### Prompt
Please report every line in the entries that contains the string "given".

── Provided material ──

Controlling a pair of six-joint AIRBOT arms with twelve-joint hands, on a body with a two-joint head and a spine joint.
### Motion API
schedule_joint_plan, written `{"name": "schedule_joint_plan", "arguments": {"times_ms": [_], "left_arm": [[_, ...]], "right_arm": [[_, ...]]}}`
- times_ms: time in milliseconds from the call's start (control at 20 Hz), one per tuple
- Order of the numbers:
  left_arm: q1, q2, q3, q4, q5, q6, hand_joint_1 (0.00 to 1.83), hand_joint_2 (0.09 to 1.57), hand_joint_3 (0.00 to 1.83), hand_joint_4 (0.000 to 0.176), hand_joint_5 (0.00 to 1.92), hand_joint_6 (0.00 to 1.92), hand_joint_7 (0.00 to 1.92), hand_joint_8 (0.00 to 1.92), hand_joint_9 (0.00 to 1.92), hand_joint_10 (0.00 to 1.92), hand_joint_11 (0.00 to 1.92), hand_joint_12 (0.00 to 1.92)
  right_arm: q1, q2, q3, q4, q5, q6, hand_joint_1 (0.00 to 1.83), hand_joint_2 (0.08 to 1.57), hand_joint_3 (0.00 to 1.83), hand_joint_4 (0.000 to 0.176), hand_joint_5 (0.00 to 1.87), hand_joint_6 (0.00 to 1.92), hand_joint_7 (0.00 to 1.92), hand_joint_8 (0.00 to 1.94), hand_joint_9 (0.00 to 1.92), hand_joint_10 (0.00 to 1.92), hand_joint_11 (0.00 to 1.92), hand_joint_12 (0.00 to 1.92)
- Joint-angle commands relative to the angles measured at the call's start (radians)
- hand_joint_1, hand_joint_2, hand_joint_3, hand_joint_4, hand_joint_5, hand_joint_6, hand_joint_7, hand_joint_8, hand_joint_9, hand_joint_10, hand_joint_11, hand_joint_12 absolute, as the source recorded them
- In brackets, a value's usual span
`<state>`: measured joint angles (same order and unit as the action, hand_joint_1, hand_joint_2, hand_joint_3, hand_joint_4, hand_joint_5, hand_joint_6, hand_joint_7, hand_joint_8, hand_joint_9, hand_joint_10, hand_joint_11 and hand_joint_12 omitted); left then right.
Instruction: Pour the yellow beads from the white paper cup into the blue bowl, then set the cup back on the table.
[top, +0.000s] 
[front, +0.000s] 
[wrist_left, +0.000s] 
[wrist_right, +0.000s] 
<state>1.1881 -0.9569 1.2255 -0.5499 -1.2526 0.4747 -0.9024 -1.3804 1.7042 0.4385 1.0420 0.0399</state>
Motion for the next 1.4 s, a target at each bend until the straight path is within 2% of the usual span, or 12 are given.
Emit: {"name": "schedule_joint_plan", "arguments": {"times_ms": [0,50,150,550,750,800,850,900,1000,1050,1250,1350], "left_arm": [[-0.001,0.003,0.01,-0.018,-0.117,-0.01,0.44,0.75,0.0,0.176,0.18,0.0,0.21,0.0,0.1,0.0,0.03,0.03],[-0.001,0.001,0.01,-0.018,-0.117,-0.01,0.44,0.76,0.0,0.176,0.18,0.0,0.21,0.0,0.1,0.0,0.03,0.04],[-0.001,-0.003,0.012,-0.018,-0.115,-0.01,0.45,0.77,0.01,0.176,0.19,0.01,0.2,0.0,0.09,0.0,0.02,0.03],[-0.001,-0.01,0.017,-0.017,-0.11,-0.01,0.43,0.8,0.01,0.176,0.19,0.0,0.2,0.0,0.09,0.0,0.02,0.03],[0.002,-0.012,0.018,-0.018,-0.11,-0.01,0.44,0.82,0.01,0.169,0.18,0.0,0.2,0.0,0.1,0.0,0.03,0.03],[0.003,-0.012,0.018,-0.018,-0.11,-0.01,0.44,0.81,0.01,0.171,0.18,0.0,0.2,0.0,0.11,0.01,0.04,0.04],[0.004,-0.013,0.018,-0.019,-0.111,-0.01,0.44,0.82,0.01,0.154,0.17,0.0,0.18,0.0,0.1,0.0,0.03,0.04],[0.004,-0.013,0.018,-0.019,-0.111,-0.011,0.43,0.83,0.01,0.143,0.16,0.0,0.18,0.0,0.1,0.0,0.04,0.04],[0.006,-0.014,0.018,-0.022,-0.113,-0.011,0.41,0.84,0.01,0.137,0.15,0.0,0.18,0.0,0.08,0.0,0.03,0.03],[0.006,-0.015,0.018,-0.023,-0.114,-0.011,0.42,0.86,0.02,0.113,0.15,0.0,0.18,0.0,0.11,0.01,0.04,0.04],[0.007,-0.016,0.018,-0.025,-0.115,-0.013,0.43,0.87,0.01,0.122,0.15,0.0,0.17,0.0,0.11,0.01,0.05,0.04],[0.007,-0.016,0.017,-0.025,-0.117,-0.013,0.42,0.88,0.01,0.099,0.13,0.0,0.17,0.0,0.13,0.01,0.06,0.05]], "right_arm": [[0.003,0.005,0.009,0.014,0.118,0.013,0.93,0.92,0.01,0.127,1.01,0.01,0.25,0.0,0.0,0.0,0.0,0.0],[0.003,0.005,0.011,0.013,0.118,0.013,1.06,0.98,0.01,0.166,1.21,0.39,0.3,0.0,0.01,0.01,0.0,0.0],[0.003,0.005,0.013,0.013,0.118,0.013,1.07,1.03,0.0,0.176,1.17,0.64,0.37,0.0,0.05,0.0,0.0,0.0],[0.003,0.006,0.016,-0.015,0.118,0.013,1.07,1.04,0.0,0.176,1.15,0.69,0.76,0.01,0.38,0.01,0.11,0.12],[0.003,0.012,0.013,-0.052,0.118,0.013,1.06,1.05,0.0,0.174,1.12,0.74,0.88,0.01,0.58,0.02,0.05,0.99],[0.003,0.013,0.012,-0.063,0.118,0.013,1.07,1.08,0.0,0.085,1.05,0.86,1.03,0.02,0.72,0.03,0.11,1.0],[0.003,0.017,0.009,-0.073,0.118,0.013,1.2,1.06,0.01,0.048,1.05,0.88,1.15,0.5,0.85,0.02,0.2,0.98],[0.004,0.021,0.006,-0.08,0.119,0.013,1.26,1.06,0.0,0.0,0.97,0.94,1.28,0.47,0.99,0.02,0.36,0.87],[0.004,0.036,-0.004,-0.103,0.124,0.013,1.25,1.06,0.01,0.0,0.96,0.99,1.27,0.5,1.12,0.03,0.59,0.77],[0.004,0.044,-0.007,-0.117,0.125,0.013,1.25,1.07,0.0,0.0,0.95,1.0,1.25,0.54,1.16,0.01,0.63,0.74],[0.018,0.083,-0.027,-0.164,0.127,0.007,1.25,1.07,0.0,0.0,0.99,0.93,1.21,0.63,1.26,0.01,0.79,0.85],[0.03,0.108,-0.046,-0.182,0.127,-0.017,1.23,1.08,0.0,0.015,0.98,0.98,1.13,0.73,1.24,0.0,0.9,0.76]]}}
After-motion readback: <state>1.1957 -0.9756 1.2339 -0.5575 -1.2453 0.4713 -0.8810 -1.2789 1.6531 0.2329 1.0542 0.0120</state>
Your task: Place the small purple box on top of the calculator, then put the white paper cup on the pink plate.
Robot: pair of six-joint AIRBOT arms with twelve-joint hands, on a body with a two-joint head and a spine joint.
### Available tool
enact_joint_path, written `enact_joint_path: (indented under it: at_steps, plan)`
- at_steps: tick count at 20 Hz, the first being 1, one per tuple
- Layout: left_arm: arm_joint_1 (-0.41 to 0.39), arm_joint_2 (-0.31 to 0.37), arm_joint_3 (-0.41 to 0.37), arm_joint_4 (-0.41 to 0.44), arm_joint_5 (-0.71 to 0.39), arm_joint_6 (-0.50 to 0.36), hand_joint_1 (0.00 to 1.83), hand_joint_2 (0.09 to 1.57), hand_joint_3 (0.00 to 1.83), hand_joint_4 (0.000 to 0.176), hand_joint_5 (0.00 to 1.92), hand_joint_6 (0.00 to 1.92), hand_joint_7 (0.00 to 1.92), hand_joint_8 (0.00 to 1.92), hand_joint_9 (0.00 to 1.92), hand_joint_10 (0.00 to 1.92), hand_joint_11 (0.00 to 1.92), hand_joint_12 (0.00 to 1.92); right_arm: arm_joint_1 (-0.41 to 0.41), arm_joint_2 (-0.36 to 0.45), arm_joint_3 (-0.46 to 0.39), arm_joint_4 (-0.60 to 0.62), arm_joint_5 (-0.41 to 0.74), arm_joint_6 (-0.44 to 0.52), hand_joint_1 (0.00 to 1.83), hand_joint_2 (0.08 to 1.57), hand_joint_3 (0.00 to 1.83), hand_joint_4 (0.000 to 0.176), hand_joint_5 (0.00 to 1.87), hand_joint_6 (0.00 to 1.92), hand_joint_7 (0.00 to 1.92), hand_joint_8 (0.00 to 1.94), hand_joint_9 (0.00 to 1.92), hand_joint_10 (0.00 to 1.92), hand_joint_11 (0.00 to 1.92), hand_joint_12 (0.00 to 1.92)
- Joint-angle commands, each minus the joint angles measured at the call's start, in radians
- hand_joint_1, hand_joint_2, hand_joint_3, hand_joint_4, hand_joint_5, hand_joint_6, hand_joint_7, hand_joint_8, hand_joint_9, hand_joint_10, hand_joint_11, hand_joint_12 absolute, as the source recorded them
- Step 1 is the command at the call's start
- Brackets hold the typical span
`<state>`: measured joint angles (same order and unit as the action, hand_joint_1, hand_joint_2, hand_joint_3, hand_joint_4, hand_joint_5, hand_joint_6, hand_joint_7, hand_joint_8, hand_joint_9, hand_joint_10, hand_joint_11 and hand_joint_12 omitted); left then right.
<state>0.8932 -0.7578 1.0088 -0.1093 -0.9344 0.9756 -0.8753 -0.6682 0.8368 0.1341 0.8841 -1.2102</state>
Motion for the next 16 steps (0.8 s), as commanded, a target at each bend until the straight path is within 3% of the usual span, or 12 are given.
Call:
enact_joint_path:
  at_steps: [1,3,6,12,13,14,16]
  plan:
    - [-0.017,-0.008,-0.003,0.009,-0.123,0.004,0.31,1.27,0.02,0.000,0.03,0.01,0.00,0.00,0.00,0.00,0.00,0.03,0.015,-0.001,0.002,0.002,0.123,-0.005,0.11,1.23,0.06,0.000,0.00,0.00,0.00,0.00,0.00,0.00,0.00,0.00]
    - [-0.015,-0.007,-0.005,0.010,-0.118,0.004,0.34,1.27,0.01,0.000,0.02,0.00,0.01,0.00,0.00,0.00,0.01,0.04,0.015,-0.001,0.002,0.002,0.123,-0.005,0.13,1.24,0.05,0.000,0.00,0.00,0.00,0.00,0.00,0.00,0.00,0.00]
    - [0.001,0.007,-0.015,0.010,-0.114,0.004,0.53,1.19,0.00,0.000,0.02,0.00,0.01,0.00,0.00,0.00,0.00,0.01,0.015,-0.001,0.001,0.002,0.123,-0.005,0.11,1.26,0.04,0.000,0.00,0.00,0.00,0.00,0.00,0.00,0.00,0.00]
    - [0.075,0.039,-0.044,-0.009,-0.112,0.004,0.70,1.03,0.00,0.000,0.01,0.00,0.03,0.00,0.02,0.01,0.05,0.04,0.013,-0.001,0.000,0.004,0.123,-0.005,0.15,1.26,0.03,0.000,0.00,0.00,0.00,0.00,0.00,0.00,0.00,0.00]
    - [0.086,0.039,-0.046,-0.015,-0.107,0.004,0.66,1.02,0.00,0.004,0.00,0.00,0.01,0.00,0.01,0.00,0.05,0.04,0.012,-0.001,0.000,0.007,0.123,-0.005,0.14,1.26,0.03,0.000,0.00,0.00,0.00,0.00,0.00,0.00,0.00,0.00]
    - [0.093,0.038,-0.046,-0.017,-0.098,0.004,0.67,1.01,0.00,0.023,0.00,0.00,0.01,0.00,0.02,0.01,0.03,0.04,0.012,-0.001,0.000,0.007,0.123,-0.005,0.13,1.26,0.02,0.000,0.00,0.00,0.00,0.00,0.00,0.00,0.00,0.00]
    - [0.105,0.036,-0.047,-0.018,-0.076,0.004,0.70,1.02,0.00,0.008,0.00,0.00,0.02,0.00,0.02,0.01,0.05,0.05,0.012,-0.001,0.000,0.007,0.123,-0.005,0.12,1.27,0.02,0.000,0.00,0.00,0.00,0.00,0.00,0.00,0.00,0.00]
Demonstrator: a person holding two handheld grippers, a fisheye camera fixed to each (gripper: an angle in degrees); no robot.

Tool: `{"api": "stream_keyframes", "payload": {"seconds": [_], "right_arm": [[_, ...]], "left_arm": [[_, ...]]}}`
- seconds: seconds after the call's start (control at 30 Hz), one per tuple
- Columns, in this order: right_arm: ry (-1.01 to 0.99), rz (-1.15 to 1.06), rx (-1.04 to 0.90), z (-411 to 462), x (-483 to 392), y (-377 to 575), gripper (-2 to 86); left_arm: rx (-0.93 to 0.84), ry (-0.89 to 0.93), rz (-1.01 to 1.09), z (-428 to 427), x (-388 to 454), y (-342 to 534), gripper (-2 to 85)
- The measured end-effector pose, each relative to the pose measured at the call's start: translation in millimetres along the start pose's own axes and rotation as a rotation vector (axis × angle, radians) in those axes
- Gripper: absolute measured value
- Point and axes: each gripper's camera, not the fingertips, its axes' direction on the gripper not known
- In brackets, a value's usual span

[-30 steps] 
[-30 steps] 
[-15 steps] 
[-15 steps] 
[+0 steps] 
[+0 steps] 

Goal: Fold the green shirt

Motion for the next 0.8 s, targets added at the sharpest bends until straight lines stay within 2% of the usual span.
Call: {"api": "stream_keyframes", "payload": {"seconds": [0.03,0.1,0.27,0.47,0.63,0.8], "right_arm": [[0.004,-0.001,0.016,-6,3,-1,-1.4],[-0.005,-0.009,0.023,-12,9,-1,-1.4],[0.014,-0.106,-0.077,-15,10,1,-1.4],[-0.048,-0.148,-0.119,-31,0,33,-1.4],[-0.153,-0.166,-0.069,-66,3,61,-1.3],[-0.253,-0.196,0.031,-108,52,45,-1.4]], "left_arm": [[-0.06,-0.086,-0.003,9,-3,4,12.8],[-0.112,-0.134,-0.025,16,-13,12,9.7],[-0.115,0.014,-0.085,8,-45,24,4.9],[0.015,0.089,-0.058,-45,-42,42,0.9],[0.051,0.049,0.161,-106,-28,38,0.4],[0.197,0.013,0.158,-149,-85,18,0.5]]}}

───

### Task output
Motion for the next 1.4 s, a target at each bend until the straight path is within 2% of the usual span, or 12 are given.
Motion for the next 16 steps (0.8 s), as commanded, a target at each bend until the straight path is within 3% of the usual span, or 12 are given.

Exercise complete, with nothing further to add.